At the beginning of the march in Staten Island, March For Our Lives NY co-founder and organizer John Papanier referenced the Waffle House shooting that transpired in April. The shooting was thwarted by an unarmed man named James Shaw Jr., who heroically wrestled the gun away from the shooter.
It Was Great Marching
The Youth Over Guns rally was joined by Zion Kelly, a student activist who spoke movingly during the March For Our Lives about losing his brother to gun violence.
Thousands Are Descending
The focal point of the march was the Brooklyn Bridge, which connects the boroughs of Manhattan and Brooklyn. Thousands of demonstrators flooded onto the bridge's pedestrian walkway, making their presence felt in a big way.
The marching crowd was drenched in orange, which has become the preferred color of solidarity for gun control demonstrations. The National Rifle Association (NRA), the country's largest and most powerful pro-gun lobbying group, took an antagonistic tone to this color choice on Friday morning, insisting that the traditional hunting color is theirs.
An Epidemic That Congress Must Address
Democratic representative Carolyn Maloney, currently facing a primary challenge, also showed up for the march across the Brooklyn Bridge. Maloney is a nine-term member of Congress.
Such A Vital Movement
The Youth Over Guns demonstration was also attended by Aalayah Eastmond, a survivor of the Parkland shooting who also participated in the March For Our Lives in Washington back in March.
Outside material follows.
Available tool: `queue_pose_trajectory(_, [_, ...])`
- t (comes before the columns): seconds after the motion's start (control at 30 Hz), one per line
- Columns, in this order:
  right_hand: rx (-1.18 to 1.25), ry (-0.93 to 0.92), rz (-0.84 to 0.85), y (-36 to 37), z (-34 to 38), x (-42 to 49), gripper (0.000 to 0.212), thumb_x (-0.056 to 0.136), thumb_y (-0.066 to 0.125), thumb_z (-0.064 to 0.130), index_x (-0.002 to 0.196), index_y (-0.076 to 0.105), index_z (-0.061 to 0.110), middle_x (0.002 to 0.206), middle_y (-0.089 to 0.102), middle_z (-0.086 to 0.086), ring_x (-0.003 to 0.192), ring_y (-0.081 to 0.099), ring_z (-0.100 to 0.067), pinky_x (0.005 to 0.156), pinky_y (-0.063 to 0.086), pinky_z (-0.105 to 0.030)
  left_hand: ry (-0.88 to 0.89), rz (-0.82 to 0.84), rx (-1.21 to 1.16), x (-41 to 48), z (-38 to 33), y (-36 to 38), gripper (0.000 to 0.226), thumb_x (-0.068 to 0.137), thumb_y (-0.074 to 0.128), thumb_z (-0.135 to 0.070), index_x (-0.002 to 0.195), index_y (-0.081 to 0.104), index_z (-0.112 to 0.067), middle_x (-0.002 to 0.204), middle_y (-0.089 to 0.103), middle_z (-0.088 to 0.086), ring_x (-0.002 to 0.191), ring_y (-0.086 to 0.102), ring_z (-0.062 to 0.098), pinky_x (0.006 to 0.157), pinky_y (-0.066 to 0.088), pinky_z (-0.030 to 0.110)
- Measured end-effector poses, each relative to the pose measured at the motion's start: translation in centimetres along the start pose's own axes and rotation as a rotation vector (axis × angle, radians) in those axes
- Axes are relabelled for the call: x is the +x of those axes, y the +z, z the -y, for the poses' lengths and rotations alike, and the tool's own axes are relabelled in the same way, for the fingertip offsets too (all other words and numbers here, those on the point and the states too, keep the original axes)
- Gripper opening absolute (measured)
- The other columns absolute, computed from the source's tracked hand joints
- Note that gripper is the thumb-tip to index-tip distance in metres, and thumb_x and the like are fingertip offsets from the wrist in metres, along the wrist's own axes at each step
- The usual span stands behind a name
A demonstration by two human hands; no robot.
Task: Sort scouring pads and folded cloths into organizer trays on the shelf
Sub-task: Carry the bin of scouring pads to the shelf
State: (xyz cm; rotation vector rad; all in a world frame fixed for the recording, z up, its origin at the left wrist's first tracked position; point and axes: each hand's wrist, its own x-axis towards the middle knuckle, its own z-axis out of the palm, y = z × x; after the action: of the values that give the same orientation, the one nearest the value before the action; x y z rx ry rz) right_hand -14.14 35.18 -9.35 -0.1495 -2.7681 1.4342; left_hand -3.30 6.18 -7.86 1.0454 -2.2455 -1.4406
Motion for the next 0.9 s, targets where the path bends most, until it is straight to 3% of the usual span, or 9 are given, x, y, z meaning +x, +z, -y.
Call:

Some Celebrities Joined In, Too
As the above photo tweeted out by the Youth Over Guns Twitter account shows, a pair of well-known pro-gun control celebrities, Julianne Moore and Susan Sarandon, also joined in on the march.
One Step Closer
The legislative battle for gun control pushes up against a challenging reality: it's estimated that there are more than 300 million guns in the United States, while the total population of the country, according to the U.S. Census Bureau, is approaching 328 million. In other words, there's nearly one gun for every person in America, although a marked minority of Americans are in possession of those guns.
Regardless of the challenges, however, it's clear that youth activists and organizers plan on continuing this fight, and trying to keep gun violence in the spotlight as a pivotal national issue. It remains to be seen whether the midterm elections might leave the Congress more receptive to the idea, although with President Donald Trump in office, the odds of any such legislation being signed into law are not good.